■ DESCRIPTION OF THE TASK: Could you repeat the whole listing below exactly as it stands?

/---

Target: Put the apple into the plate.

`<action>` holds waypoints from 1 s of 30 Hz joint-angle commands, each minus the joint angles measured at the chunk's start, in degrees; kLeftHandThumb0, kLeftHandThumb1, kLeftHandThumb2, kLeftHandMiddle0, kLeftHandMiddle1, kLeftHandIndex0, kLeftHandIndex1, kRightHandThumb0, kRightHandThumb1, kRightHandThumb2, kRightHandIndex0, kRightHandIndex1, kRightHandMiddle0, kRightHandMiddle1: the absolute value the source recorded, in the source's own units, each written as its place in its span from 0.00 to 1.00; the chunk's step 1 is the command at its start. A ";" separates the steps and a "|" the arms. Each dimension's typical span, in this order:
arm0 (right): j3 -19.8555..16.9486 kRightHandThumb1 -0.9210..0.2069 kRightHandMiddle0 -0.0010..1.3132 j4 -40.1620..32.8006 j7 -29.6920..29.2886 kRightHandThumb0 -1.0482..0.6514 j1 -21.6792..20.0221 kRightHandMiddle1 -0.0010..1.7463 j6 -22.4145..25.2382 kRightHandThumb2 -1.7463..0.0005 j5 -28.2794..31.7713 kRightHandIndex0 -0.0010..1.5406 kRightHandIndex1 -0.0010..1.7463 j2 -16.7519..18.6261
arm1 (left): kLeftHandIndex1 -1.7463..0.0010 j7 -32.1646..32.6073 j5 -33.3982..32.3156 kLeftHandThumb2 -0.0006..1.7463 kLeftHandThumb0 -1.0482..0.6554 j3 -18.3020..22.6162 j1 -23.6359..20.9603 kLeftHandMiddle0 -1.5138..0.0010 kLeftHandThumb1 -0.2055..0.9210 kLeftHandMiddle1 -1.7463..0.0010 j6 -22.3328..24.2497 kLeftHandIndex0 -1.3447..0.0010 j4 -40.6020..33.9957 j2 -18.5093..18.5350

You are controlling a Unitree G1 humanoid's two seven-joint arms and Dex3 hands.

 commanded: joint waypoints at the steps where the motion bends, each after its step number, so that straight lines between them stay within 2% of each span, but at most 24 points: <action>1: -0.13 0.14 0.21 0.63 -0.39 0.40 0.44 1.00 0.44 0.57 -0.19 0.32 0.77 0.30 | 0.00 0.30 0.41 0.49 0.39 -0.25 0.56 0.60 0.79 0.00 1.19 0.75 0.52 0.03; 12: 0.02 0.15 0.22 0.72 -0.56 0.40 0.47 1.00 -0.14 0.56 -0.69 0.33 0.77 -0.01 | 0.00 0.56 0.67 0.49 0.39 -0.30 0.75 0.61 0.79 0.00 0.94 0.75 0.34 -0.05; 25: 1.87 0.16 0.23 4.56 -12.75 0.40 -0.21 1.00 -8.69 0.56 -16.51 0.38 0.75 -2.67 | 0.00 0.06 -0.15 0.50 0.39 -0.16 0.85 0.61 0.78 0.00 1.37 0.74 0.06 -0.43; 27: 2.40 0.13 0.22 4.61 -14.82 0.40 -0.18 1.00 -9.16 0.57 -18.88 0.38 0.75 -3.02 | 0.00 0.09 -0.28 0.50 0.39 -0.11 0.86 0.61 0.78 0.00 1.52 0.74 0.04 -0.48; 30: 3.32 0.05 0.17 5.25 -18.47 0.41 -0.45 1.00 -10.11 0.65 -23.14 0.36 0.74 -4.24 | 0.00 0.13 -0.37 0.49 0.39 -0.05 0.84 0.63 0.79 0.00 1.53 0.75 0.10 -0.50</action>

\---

■ WORKED SOLUTION:
Target: Put the apple into the plate.

`<action>` holds waypoints from 1 s of 30 Hz joint-angle commands, each minus the joint angles measured at the chunk's start, in degrees; kLeftHandThumb0, kLeftHandThumb1, kLeftHandThumb2, kLeftHandMiddle0, kLeftHandMiddle1, kLeftHandIndex0, kLeftHandIndex1, kRightHandThumb0, kRightHandThumb1, kRightHandThumb2, kRightHandIndex0, kRightHandIndex1, kRightHandMiddle0, kRightHandMiddle1: the absolute value the source recorded, in the source's own units, each written as its place in its span from 0.00 to 1.00; the chunk's step 1 is the command at its start. A ";" separates the steps and a "|" the arms. Each dimension's typical span, in this order:
arm0 (right): j3 -19.8555..16.9486 kRightHandThumb1 -0.9210..0.2069 kRightHandMiddle0 -0.0010..1.3132 j4 -40.1620..32.8006 j7 -29.6920..29.2886 kRightHandThumb0 -1.0482..0.6514 j1 -21.6792..20.0221 kRightHandMiddle1 -0.0010..1.7463 j6 -22.4145..25.2382 kRightHandThumb2 -1.7463..0.0005 j5 -28.2794..31.7713 kRightHandIndex0 -0.0010..1.5406 kRightHandIndex1 -0.0010..1.7463 j2 -16.7519..18.6261
arm1 (left): kLeftHandIndex1 -1.7463..0.0010 j7 -32.1646..32.6073 j5 -33.3982..32.3156 kLeftHandThumb2 -0.0006..1.7463 kLeftHandThumb0 -1.0482..0.6554 j3 -18.3020..22.6162 j1 -23.6359..20.9603 kLeftHandMiddle0 -1.5138..0.0010 kLeftHandThumb1 -0.2055..0.9210 kLeftHandMiddle1 -1.7463..0.0010 j6 -22.3328..24.2497 kLeftHandIndex0 -1.3447..0.0010 j4 -40.6020..33.9957 j2 -18.5093..18.5350

You are controlling a Unitree G1 humanoid's two seven-joint arms and Dex3 hands.

 commanded: joint waypoints at the steps where the motion bends, each after its step number, so that straight lines between them stay within 2% of each span, but at most 24 points: <action>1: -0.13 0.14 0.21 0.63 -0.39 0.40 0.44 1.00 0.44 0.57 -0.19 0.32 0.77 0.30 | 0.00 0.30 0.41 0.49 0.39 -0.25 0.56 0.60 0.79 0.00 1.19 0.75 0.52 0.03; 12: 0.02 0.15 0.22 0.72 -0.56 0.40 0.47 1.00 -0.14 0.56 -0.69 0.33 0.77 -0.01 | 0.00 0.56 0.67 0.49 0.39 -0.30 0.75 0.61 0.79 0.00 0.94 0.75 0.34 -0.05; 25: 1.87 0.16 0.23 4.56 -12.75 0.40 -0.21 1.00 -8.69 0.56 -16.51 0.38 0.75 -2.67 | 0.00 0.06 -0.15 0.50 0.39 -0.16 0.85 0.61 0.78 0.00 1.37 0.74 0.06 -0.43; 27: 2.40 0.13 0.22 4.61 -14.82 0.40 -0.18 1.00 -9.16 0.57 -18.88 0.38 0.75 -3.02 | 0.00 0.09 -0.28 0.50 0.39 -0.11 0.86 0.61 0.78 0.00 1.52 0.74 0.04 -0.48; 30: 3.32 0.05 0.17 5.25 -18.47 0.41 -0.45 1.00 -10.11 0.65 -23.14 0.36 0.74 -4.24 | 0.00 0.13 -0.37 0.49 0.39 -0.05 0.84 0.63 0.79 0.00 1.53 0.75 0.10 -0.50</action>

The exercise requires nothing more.